Chemical imaging-based insights into the human gut microbiome drug interaction network

Sprecher: Michael Wagner (Universität Wien)

Gastgeber: Andreas Peschel (CMFI)

Datum & Uhrzeit: 30.04.2026 | 12:30–15:00 Uhr

Ort:  Seminarraum Ebene 2, M3 Forschungszentrum, Otfried-Müller-Straße 37, 72076 Tübingen

Öffentliche Veranstaltung. Keine Anmeldung erforderlich. Nach den Vorträgen und der Diskussion findet ein kleiner Empfang in der EIngangshalle des GUZ statt.

Abstract: 

One of the biggest challenges in microbiome research is to understand functional properties of microbial community members at single-cell resolution. Single-cell isotope probing has emerged as a powerful approach for this purpose, but current methods for detecting isotope incorporation into single cells remain too slow for high-throughput analyses. Recently, we developed an imaging-based approach termed stimulated Raman scattering–two-photon fluorescence in situ hybridization (SRS-FISH) for high-throughput analysis of microbial metabolism and identity at single-cell resolution (Ge et al. 2022; PNAS). SRS-FISH achieves imaging speeds of 10–100 ms per cell, two to three orders of magnitude faster than state-of-the-art methods.
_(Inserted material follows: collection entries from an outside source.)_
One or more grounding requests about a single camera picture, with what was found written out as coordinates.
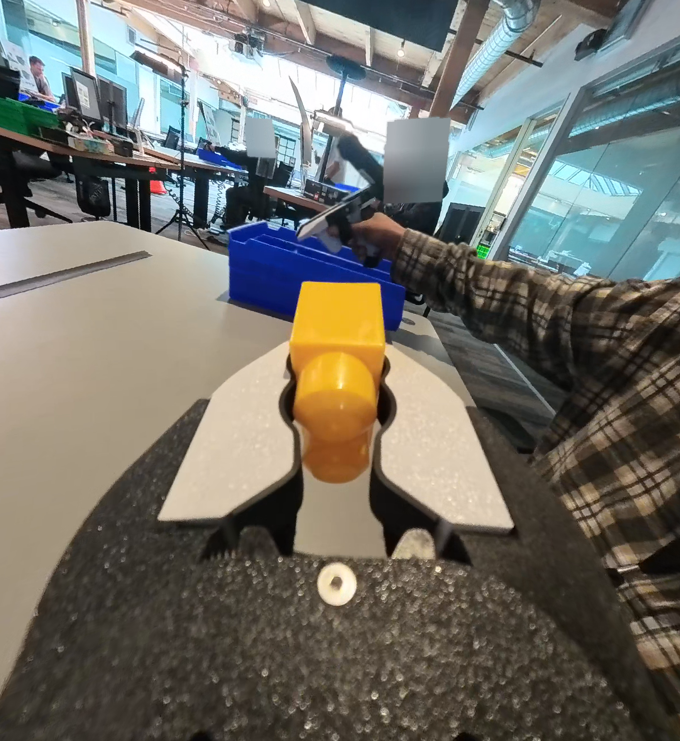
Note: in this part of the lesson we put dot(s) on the yellow two-stud mega block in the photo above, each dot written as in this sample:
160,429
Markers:
337,318

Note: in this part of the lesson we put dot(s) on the person's right hand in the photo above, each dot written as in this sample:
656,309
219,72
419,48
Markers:
380,234

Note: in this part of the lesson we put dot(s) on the black mesh chair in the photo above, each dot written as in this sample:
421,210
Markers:
92,197

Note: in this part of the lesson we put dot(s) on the blue storage bin on desk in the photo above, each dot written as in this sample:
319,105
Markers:
218,157

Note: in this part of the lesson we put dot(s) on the blue plastic bin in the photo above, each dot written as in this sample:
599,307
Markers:
259,278

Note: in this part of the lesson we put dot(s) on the black tripod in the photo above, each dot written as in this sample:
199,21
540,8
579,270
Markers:
185,144

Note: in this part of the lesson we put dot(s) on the person's right forearm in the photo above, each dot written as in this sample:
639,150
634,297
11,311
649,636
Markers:
519,301

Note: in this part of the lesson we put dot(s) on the black computer monitors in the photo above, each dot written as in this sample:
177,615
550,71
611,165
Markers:
111,104

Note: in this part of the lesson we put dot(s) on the stack of green bins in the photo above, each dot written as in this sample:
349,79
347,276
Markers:
4,110

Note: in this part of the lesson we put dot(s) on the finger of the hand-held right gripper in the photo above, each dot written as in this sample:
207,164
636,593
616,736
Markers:
340,208

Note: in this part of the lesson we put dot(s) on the black round lamp on pole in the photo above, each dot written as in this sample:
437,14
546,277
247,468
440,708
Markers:
346,62

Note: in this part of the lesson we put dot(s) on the orange traffic cone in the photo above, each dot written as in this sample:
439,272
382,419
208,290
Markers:
157,188

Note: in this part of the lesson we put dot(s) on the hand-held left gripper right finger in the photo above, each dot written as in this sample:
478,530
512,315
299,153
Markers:
444,457

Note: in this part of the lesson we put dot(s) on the person's plaid-shirted torso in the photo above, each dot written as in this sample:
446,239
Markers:
652,492

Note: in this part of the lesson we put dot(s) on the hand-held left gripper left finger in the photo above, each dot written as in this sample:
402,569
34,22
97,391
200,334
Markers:
230,457

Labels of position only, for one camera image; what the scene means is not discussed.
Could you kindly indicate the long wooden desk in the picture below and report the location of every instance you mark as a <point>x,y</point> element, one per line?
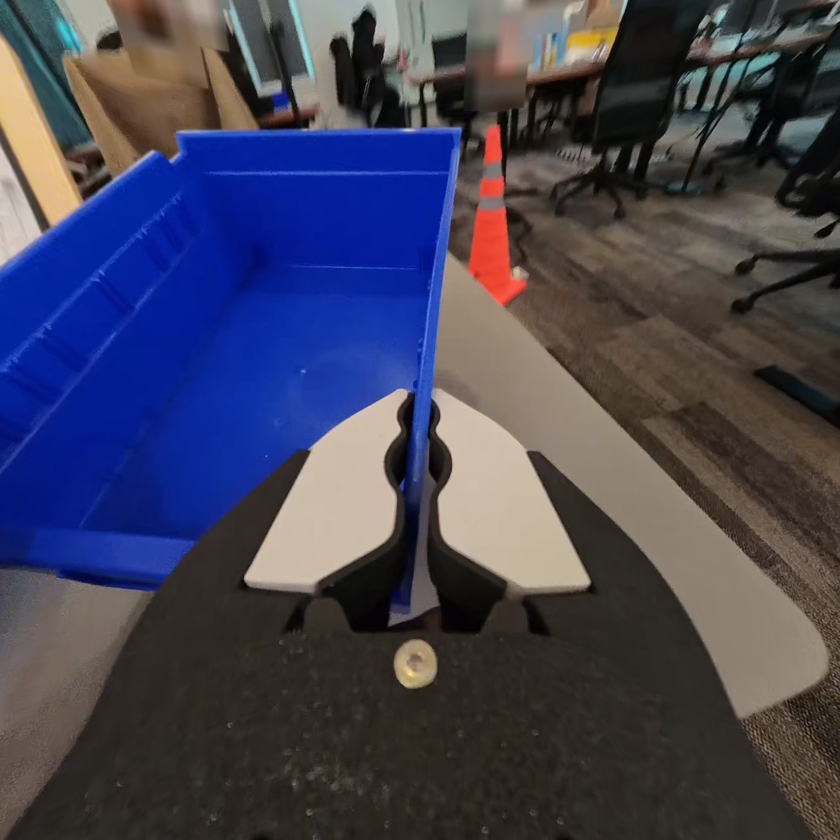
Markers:
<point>564,72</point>

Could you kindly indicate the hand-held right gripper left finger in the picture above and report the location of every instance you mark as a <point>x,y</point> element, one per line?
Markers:
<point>328,518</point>

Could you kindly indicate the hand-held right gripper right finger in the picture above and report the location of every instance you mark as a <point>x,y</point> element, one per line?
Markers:
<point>505,518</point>

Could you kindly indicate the printed instruction sheet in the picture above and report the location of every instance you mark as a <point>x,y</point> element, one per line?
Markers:
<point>13,210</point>

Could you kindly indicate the orange traffic cone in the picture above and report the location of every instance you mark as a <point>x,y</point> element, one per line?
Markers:
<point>492,256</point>

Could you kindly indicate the blue plastic bin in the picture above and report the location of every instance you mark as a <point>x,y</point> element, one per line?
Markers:
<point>262,361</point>

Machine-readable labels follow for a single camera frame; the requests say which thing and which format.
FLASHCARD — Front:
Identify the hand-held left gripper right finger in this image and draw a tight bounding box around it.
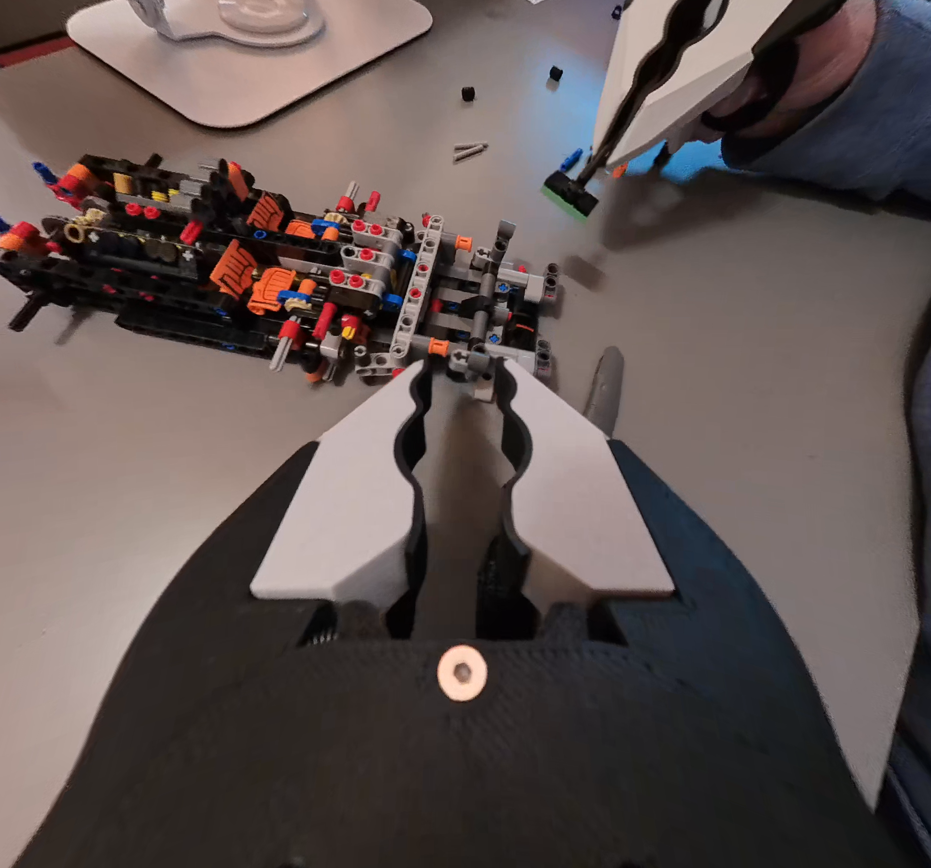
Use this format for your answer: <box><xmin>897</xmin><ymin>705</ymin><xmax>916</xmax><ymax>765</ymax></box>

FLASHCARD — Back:
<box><xmin>493</xmin><ymin>358</ymin><xmax>677</xmax><ymax>615</ymax></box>

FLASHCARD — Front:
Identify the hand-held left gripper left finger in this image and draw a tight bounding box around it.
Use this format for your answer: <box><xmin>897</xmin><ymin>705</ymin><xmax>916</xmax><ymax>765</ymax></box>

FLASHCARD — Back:
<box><xmin>249</xmin><ymin>359</ymin><xmax>433</xmax><ymax>632</ymax></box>

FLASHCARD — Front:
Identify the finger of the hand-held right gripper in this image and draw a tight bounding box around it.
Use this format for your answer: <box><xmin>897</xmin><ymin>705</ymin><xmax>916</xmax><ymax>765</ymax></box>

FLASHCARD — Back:
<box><xmin>593</xmin><ymin>0</ymin><xmax>728</xmax><ymax>158</ymax></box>
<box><xmin>606</xmin><ymin>0</ymin><xmax>824</xmax><ymax>171</ymax></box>

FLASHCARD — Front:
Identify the black green lego piece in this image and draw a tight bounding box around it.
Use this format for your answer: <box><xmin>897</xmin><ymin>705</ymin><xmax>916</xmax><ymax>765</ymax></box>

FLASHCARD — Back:
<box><xmin>542</xmin><ymin>148</ymin><xmax>605</xmax><ymax>220</ymax></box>

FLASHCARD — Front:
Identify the lego chassis model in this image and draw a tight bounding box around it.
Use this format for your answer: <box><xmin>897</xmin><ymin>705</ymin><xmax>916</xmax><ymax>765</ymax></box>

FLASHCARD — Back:
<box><xmin>0</xmin><ymin>152</ymin><xmax>562</xmax><ymax>385</ymax></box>

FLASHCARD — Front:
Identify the person's right forearm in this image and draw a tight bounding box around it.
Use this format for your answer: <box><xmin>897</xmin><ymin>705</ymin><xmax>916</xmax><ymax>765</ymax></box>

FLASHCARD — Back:
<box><xmin>720</xmin><ymin>0</ymin><xmax>931</xmax><ymax>204</ymax></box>

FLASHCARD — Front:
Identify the person's right hand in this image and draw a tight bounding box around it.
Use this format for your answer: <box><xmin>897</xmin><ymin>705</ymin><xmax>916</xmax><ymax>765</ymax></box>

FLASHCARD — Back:
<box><xmin>713</xmin><ymin>0</ymin><xmax>883</xmax><ymax>135</ymax></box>

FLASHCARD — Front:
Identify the white book stand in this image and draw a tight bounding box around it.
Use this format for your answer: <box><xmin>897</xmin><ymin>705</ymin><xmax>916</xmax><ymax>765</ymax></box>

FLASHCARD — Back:
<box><xmin>65</xmin><ymin>0</ymin><xmax>433</xmax><ymax>129</ymax></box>

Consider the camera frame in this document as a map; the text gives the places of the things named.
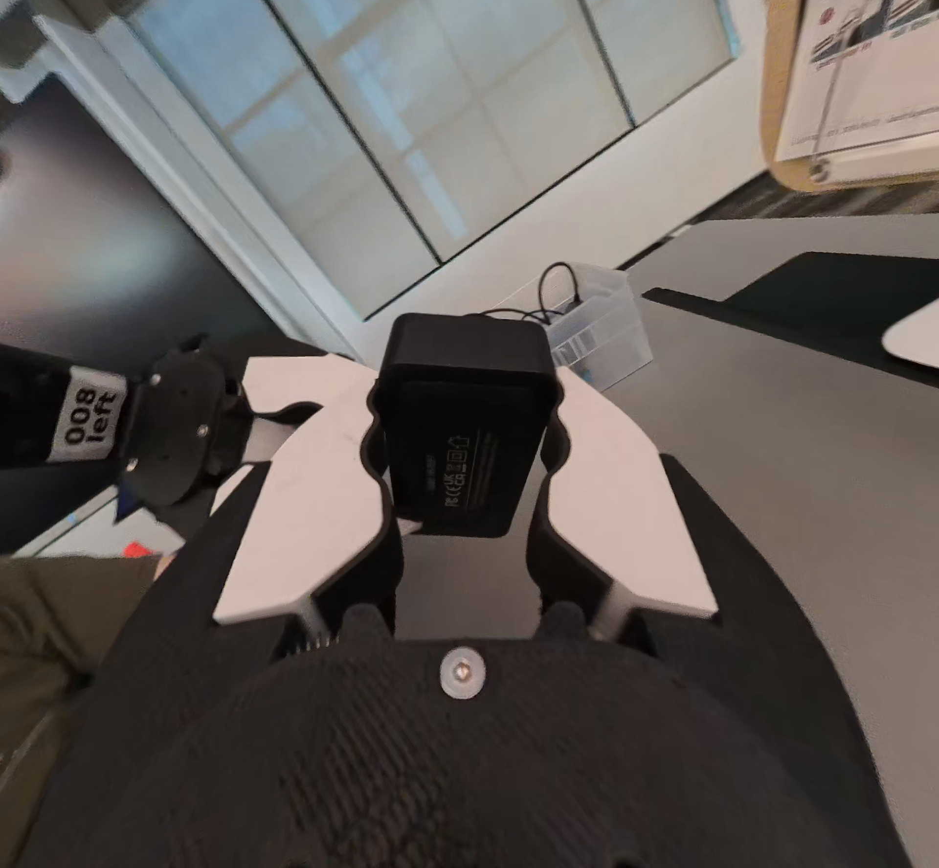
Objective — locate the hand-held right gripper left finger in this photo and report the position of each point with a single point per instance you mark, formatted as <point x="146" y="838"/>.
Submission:
<point x="308" y="516"/>

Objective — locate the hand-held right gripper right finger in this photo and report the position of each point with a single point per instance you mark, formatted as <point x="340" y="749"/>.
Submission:
<point x="623" y="516"/>

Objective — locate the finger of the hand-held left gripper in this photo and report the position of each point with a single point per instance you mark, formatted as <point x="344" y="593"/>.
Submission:
<point x="286" y="380"/>
<point x="268" y="442"/>

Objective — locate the long black usb hub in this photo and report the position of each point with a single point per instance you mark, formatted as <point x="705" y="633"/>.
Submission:
<point x="462" y="427"/>

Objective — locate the clear plastic bin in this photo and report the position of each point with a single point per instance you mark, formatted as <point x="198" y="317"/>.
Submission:
<point x="601" y="339"/>

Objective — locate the printed desk sheet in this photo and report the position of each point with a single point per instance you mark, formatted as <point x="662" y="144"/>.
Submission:
<point x="95" y="530"/>

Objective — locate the person's olive clothing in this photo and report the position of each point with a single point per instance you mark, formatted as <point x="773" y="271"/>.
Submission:
<point x="59" y="626"/>

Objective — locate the frosted glass window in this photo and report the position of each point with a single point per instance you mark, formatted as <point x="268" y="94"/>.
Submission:
<point x="440" y="75"/>

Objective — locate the white metal board stand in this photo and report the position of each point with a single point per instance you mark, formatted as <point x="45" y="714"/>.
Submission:
<point x="774" y="75"/>

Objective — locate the printed instruction sheet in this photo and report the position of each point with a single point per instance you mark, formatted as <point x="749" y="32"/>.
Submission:
<point x="865" y="97"/>

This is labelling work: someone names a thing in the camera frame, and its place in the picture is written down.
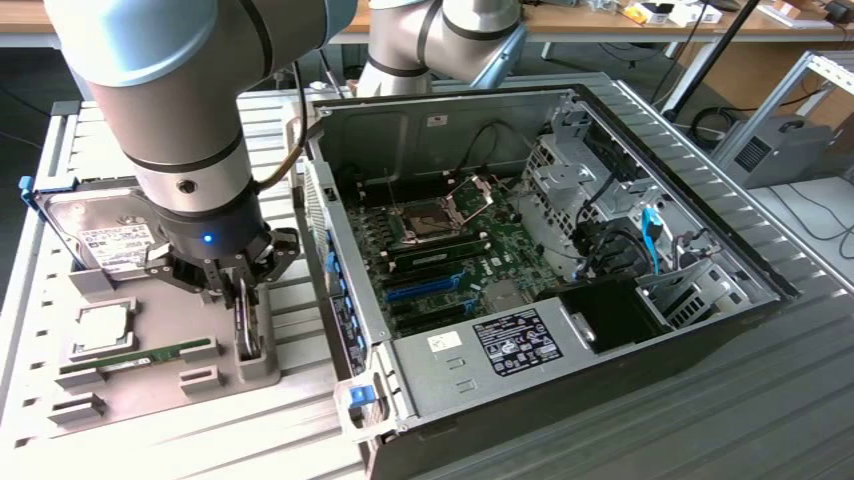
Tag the blue expansion slot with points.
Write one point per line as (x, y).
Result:
(427, 286)

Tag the silver CPU chip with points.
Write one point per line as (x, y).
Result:
(100, 327)

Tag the socket locking lever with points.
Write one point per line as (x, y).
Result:
(393, 190)

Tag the black stand pole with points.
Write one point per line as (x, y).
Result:
(739, 17)

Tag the CPU socket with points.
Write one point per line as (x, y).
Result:
(427, 222)

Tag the metal socket cover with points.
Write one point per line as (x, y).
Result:
(473, 197)

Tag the blue case latch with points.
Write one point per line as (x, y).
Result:
(359, 395)

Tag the metal disk bay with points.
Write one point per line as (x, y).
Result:
(567, 175)

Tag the aluminium profile frame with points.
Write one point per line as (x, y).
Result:
(820, 62)

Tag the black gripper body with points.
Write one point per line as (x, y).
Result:
(209, 230)

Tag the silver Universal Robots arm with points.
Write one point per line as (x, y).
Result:
(167, 100)

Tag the low-profile NVIDIA graphics card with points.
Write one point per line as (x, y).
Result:
(245, 330)

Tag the green RAM stick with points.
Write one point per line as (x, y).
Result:
(133, 359)

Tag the silver hard disk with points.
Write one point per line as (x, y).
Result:
(100, 225)

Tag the grey power supply unit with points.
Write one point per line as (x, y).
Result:
(433, 380)

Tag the green Dell motherboard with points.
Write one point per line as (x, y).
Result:
(507, 240)

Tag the blue plastic disk carrier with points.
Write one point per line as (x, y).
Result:
(25, 187)

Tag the grey plastic parts rack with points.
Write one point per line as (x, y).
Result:
(160, 320)

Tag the yellow white small box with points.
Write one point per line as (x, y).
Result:
(650, 14)

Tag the wooden desk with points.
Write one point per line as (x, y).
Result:
(574, 22)

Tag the open black PC case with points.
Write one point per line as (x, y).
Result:
(600, 400)

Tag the grey computer tower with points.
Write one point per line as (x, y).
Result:
(787, 150)

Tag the black case release latch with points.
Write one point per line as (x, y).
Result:
(327, 194)

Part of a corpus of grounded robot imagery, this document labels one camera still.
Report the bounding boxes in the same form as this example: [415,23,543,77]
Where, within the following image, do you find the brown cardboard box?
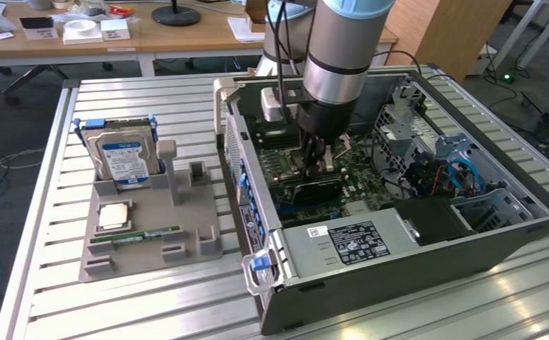
[245,0,267,24]

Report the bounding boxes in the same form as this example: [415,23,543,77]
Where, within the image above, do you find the dark filled bag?
[75,0,107,17]

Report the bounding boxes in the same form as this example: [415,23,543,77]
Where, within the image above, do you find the black lamp base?
[150,0,202,26]

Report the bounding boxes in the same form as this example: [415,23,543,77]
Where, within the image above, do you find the dark grey PC case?
[211,69,549,336]

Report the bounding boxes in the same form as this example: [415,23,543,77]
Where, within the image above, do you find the CPU socket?
[287,147,306,176]

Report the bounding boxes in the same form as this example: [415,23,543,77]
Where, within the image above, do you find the green RAM stick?
[89,226,179,244]

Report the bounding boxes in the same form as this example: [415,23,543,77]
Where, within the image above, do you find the tall metal disk bay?
[371,83,445,171]

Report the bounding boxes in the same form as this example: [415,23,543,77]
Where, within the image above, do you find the low metal disk bay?
[450,187,539,234]

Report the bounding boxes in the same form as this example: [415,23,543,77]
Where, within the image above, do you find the wooden cabinet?
[377,0,514,81]

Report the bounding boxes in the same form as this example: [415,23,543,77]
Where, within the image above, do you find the grey parts rack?
[78,139,225,284]

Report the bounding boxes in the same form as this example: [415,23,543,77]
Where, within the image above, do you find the stack of white papers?
[226,16,265,44]

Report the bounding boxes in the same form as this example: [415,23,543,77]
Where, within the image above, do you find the metal socket cover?
[335,132,353,161]

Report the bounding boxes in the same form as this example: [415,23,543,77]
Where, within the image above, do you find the hard disk in blue caddy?
[73,115,159,188]

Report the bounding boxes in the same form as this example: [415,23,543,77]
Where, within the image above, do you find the wooden desk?
[0,0,398,68]

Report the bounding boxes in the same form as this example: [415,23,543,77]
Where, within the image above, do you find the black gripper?
[295,101,354,178]

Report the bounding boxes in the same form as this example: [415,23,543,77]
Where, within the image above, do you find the black power cable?
[375,49,447,79]

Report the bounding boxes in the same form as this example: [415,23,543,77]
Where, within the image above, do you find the CPU chip with metal lid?
[97,203,131,230]

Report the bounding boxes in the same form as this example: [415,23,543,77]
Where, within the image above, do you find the green motherboard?
[254,116,398,227]

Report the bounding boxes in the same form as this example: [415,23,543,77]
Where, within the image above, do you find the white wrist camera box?
[259,87,298,122]

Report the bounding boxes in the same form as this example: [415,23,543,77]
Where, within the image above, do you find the white box with black lid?
[17,16,59,40]

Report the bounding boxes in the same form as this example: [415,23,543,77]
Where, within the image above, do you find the blue wire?
[446,160,486,196]

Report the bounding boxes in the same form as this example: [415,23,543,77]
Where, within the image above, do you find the black fan shroud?
[394,196,475,247]

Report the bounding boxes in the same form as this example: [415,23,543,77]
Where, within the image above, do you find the white desk frame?
[489,0,549,97]

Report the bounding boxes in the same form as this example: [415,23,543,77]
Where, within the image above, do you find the black chair base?
[1,63,114,106]

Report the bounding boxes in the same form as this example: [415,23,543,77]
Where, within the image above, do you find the white tape roll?
[63,19,95,36]

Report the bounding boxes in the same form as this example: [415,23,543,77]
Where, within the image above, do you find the red small item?
[106,4,131,19]

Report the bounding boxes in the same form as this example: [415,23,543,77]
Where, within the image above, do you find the graphics card with black cooler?
[281,178,345,207]

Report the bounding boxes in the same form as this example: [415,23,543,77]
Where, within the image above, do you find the grey power supply unit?
[281,208,419,279]

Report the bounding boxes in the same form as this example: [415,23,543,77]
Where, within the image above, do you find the flat white box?
[61,30,105,46]

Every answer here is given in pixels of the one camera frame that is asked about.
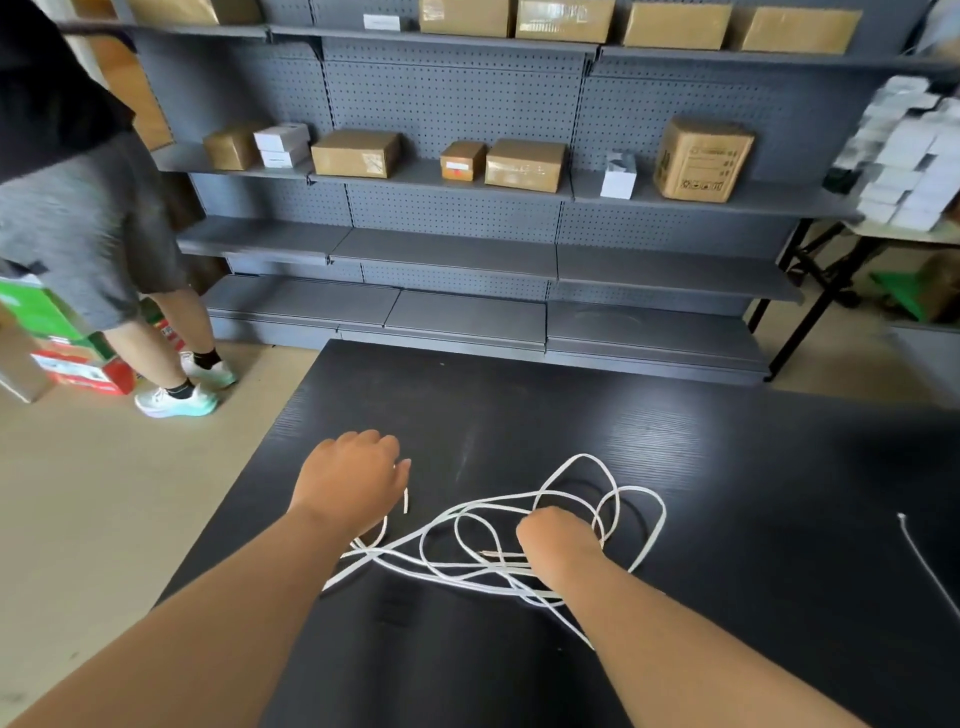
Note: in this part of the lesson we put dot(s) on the grey pegboard shelf unit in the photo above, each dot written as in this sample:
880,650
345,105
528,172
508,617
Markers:
450,97

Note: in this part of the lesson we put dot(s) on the black folding table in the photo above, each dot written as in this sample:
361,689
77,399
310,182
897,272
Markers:
817,300

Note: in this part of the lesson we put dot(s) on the person's right hand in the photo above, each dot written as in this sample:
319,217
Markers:
559,544

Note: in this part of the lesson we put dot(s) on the green stool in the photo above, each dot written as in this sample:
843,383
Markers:
904,291

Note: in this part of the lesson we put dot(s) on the stack of white boxes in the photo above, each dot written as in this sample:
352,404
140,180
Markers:
904,154

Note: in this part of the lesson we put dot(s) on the person's left hand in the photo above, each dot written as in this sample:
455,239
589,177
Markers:
345,480

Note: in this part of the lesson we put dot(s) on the green carton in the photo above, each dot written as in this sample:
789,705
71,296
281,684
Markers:
37,307

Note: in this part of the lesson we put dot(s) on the wooden door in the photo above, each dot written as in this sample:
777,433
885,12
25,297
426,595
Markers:
124,82

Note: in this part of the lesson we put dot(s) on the tall printed cardboard box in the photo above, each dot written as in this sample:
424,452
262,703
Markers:
701,161

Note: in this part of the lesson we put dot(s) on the person's right fingers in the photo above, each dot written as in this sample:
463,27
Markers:
529,529

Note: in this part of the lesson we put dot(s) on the person's right forearm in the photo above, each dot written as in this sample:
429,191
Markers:
675,652

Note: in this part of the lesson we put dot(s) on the small orange label cardboard box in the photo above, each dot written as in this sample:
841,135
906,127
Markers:
462,161

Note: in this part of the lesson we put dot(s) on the white shelf label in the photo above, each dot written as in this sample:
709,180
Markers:
382,22

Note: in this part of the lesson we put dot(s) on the red and white carton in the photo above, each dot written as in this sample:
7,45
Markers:
86,371

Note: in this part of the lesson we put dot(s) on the flat cardboard box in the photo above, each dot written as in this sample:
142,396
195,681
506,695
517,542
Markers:
523,166
354,154

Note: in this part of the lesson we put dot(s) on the small brown cardboard box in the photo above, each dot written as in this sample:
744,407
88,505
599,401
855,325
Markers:
231,148

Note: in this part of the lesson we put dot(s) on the person's left thumb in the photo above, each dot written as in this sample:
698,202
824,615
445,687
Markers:
403,474

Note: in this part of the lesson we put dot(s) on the plain brown carton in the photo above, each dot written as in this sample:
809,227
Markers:
19,367

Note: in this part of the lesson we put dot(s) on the tall white box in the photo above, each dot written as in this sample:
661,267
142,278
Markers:
618,178

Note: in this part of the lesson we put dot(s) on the person's left forearm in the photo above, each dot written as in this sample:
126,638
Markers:
225,622
We applied SRS-FISH together with quantitative microbiome profiling and long-read metagenomics to investigate the effects of nervous system–targeted drugs on the human gut microbiome. Specifically, we studied entacapone, a catechol-O-methyltransferase inhibitor widely used in Parkinson’s disease therapy, and loxapine succinate, an antipsychotic used to treat schizophrenia and acute agitation (Pereira et al. 2024; Nat. Microbiol.). Ex vivo supplementation of physiologically relevant concentrations of either drug to faecal samples significantly affected the abundance of up to one third of the microbial species present. Importantly, SRS-FISH revealed that drug-induced effects on microbial metabolism are substantially stronger than effects on species abundances, with low drug concentrations reducing the activity, but not the abundance, of key microbiome members such as Bacteroides, Ruminococcus, and Clostridium species. Mechanistically, we show that entacapone perturbs microbial communities through its ability to complex and deplete ferric iron, and that microbial growth can be restored by replenishing microbiota-accessible iron. Notably, entacapone-induced iron starvation selectively enriched iron-scavenging organisms carrying antimicrobial resistance and virulence genes. In addition, I will present unpublished data on the effects of Parkinson’s disease drug combinations on the human gut microbiome, as well as studies in a mouse model examining how entacapone - either directly or via microbiome-mediated mechanisms - affects host immune responses. Together, these results demonstrate the power of next-generation chemical imaging to uncover drug-microbiome-host interactions and identify metal sequestration as an important mechanism of drug-induced microbiome disturbance.

Flash Talk:

Christoph Ratzke (CMFI)

Titel:

Sublethal Antibiotics Reshape Communities to Favor Pathogens

Abstract:

Antibiotic susceptibility is typically measured using pathogens grown in isolation, even though infections occur within complex microbial communities. Here, we show that sublethal antibiotic concentrations can paradoxically increase pathogen growth within microbial communities, despite inhibiting the same pathogens in monoculture. This effect arises because antibiotics reshape community composition by preferentially inhibiting strongly suppressive strains and by altering microbial interactions, making them more facilitative. Together, these changes weaken colonization resistance and support pathogen expansion. Importantly, we demonstrate that this effect can translate into increased host lethality following antibiotic treatment. Our results highlight that antibiotic efficacy depends strongly on microbial community context.